_Required work_
Among the records, which lines include "lists"? List them.

_Task data_
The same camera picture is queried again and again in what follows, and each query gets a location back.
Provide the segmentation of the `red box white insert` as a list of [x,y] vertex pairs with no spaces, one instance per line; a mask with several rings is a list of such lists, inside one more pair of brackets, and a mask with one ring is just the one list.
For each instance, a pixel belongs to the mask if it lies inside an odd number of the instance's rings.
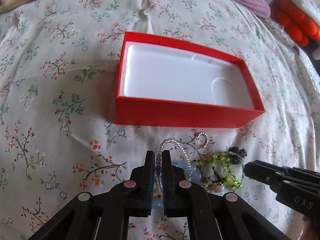
[[116,124],[239,128],[264,112],[243,59],[174,38],[125,33]]

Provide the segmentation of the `floral white bedsheet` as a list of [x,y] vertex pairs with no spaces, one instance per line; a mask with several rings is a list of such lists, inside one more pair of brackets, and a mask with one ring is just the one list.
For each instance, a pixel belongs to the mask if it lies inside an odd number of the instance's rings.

_Reply to the task_
Provide the segmentation of the `red box white insert` as a list of [x,y] vertex pairs with no spaces, one instance per line; a mask with several rings is a list of such lists, inside one more pair of brackets, and a mask with one ring is just the one list.
Provide the segmentation of the `floral white bedsheet` as a list of [x,y] vertex pairs with no spaces, one instance per line; a mask with several rings is a list of such lists, inside one more pair of brackets, and a mask with one ring is just the one list.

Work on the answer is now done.